**AIM OF THE TASK:**
Everything from the first line of the material below through the line containing "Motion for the" must be retyped exactly, and nothing past it.

START SUPPLIED DATA

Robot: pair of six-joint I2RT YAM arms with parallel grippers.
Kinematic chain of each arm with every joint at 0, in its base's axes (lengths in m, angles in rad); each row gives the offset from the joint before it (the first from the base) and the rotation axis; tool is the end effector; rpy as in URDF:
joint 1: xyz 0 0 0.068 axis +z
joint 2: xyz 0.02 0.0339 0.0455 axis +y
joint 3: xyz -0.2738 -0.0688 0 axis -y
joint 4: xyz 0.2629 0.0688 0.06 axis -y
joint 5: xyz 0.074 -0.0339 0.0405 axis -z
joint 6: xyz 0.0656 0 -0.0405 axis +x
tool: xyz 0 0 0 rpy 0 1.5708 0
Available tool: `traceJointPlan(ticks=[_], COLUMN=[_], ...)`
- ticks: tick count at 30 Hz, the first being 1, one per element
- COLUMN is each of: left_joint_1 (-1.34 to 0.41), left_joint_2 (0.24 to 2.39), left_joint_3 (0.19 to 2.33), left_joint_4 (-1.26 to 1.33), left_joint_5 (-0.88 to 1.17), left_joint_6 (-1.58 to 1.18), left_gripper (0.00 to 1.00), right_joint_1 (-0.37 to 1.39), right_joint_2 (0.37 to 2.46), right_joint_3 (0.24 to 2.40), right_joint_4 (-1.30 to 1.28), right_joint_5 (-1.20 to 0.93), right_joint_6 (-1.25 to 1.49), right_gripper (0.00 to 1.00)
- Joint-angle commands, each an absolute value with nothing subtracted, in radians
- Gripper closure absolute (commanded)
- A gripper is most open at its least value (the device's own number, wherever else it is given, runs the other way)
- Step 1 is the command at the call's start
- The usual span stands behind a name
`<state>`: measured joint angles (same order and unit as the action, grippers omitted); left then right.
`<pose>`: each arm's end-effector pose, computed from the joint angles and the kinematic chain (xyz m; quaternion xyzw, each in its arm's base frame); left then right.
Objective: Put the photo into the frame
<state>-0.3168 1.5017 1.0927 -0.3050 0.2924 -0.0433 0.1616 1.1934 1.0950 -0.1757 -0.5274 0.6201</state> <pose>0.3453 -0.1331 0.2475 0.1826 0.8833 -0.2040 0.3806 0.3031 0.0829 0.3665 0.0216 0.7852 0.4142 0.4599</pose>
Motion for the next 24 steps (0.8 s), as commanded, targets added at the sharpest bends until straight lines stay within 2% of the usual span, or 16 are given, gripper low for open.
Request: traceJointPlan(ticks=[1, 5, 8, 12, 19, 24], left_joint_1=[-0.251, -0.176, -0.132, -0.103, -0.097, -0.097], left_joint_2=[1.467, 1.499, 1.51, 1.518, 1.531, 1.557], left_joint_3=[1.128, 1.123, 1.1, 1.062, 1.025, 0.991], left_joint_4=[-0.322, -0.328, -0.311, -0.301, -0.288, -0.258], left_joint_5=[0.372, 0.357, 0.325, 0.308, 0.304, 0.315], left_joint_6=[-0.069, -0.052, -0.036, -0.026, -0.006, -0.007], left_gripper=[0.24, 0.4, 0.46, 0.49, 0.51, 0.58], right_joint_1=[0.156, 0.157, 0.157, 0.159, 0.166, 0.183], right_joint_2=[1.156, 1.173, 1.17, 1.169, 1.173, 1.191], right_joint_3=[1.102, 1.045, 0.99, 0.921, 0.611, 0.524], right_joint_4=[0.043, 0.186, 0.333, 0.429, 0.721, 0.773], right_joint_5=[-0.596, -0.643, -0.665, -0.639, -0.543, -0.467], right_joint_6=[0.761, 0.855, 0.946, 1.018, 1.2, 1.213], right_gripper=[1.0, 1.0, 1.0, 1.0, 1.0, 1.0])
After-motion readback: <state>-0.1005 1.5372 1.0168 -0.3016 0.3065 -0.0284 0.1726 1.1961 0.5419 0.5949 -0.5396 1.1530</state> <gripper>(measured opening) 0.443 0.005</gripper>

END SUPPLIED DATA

**TASK OUTPUT:**
Robot: pair of six-joint I2RT YAM arms with parallel grippers.
Kinematic chain of each arm with every joint at 0, in its base's axes (lengths in m, angles in rad); each row gives the offset from the joint before it (the first from the base) and the rotation axis; tool is the end effector; rpy as in URDF:
joint 1: xyz 0 0 0.068 axis +z
joint 2: xyz 0.02 0.0339 0.0455 axis +y
joint 3: xyz -0.2738 -0.0688 0 axis -y
joint 4: xyz 0.2629 0.0688 0.06 axis -y
joint 5: xyz 0.074 -0.0339 0.0405 axis -z
joint 6: xyz 0.0656 0 -0.0405 axis +x
tool: xyz 0 0 0 rpy 0 1.5708 0
Available tool: `traceJointPlan(ticks=[_], COLUMN=[_], ...)`
- ticks: tick count at 30 Hz, the first being 1, one per element
- COLUMN is each of: left_joint_1 (-1.34 to 0.41), left_joint_2 (0.24 to 2.39), left_joint_3 (0.19 to 2.33), left_joint_4 (-1.26 to 1.33), left_joint_5 (-0.88 to 1.17), left_joint_6 (-1.58 to 1.18), left_gripper (0.00 to 1.00), right_joint_1 (-0.37 to 1.39), right_joint_2 (0.37 to 2.46), right_joint_3 (0.24 to 2.40), right_joint_4 (-1.30 to 1.28), right_joint_5 (-1.20 to 0.93), right_joint_6 (-1.25 to 1.49), right_gripper (0.00 to 1.00)
- Joint-angle commands, each an absolute value with nothing subtracted, in radians
- Gripper closure absolute (commanded)
- A gripper is most open at its least value (the device's own number, wherever else it is given, runs the other way)
- Step 1 is the command at the call's start
- The usual span stands behind a name
`<state>`: measured joint angles (same order and unit as the action, grippers omitted); left then right.
`<pose>`: each arm's end-effector pose, computed from the joint angles and the kinematic chain (xyz m; quaternion xyzw, each in its arm's base frame); left then right.
Objective: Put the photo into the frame
<state>-0.3168 1.5017 1.0927 -0.3050 0.2924 -0.0433 0.1616 1.1934 1.0950 -0.1757 -0.5274 0.6201</state> <pose>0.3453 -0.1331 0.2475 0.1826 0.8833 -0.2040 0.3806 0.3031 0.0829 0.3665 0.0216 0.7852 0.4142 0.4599</pose>
Motion for the next 24 steps (0.8 s), as commanded, targets added at the sharpest bends until straight lines stay within 2% of the usual span, or 16 are given, gripper low for open.

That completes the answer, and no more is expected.